I decided to change the theme and font of this blog. Sorry, I know you liked it. But I figured people might have had trouble reading the old font (I know I did), and I really just need a peaceful place to speak my mind right now. So, I changed it to be more peaceful. Oh, and for all you n00bs out there, my font used to be Indie Flower, and my background used to be a road. :P
Thanks for reading!
Thanks for reading!
Wednesday, September 12, 2012
blogs
i have like 6 of them. i always forget the urls and passwords and usernames and i just leave them. but i sometimes wonder how many blogspot addresses there are where they just forgot and they dont do anything there anymore... :?
Sunday, September 9, 2012
Is anybody reading this?
if you are, please comment. i like to know who i'm telling my life's story to, even it your halfway around the world and have no idea who i am. you know, i might be famous someday :)
Ohmygodihaveasugarrush
so ihad a dr. pepper float, and now im a hyped up! it was called a "mile high" and it was really good :) it was like a SUPERHUGE glass of dr. pepper with 3 really big scoops of vanilla ice cream and whipped cream and GOODNESS. it was pure yum. but now im REALLY full and its late and i should be tired because i have school tomorrow but im not and ohmygoshimjustsohyper! anyways, i'm bored.. :P yeah..
Worky Work Work
Ehmegerd! Suh Much Werk! I gotta write a Thematic Essay for Global! :O Gotta go it's due tomorrow!

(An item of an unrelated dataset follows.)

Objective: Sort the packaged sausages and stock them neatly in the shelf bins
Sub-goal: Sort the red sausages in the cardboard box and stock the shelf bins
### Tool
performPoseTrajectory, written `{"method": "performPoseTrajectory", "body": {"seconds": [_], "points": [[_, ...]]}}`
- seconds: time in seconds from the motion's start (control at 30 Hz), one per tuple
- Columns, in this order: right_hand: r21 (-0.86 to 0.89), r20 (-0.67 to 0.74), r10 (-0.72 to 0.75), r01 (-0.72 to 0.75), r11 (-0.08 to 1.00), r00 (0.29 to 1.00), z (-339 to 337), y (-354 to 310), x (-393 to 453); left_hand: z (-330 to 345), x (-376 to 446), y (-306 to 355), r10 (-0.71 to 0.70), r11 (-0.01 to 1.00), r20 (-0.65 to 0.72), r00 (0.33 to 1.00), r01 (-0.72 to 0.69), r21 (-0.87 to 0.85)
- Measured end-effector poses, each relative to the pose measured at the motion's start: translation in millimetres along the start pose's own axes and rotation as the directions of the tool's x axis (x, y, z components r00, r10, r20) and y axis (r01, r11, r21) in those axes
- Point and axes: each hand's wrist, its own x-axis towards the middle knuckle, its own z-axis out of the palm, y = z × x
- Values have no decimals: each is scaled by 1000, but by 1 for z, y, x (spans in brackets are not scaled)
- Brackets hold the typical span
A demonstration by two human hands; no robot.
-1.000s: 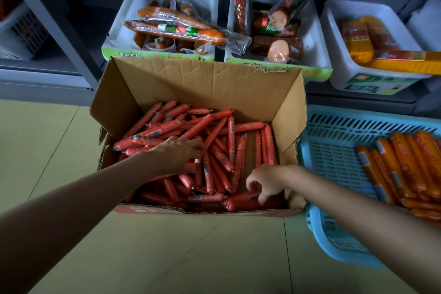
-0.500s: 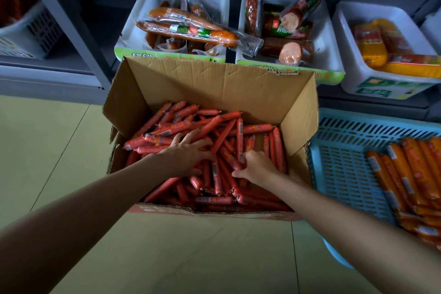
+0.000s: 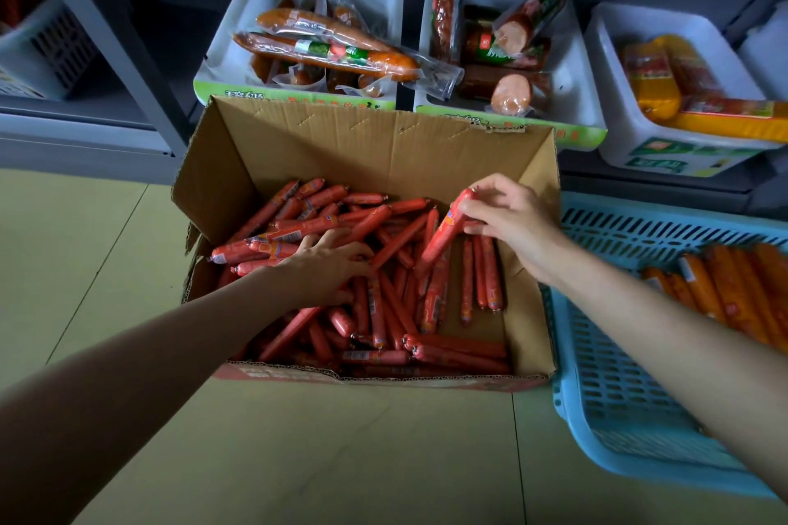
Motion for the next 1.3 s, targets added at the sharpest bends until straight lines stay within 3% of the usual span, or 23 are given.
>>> {"method": "performPoseTrajectory", "body": {"seconds": [0.1,0.17,0.3,0.43,0.57,0.73,0.87,0.93,1.03,1.17,1.3], "points": [[-174,97,-145,160,972,985,-10,-15,0,0,0,0,-10,1000,14,1000,9,6],[-389,239,-144,231,892,960,-13,-23,-2,0,0,1,-9,1000,23,1000,9,2],[-708,546,62,421,568,835,3,-7,-16,-1,-1,0,5,1000,24,1000,-5,11],[-778,613,424,415,472,666,15,34,-27,0,-4,-6,37,999,10,999,-37,-10],[-817,494,374,272,508,785,7,43,-15,8,-2,-13,59,995,-28,998,-61,-82],[-827,463,391,228,514,796,8,56,-6,9,1,-15,51,994,-46,998,-55,-99],[-751,351,152,182,634,924,17,58,2,11,0,-12,10,995,-67,998,-16,-95],[-730,306,75,183,658,949,24,60,11,9,-2,-9,3,996,-52,999,-7,-85],[-797,315,169,164,582,934,39,67,25,6,-2,-6,-6,997,-23,1000,4,-81],[-865,204,241,60,498,949,55,80,38,5,-3,-4,-20,997,-10,1000,19,-78],[-662,89,-97,132,738,991,63,78,38,5,-6,-1,-34,994,-39,999,29,-105]]}}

Saturday, September 8, 2012
Dear Tornado, What The Weather?
So apparantly there's some tornado coming or something. I dunno. but theres no tornado right now, so thats good. im supposed to be doing homework, but whatevs. anyways, i'm tired. sam, my brother, threw a big fit, screaming swear words and slamming doors. i was up in my room, crying. i just wish i could have a normal life, you know? oh well. whatever. :/
live long and prosper,
koala detective
live long and prosper,
koala detective
Friday, September 7, 2012
Hello Humanoids
So, anyway, this blog is just about me, my life, and what goes on in school, with friends, at gymnastics, whatever. It has nothing to do with koalas or detectives. sorry. um, yeah. i'm not gonna give you any info, i'll just explain as i go along. so, um. yeah. welcome.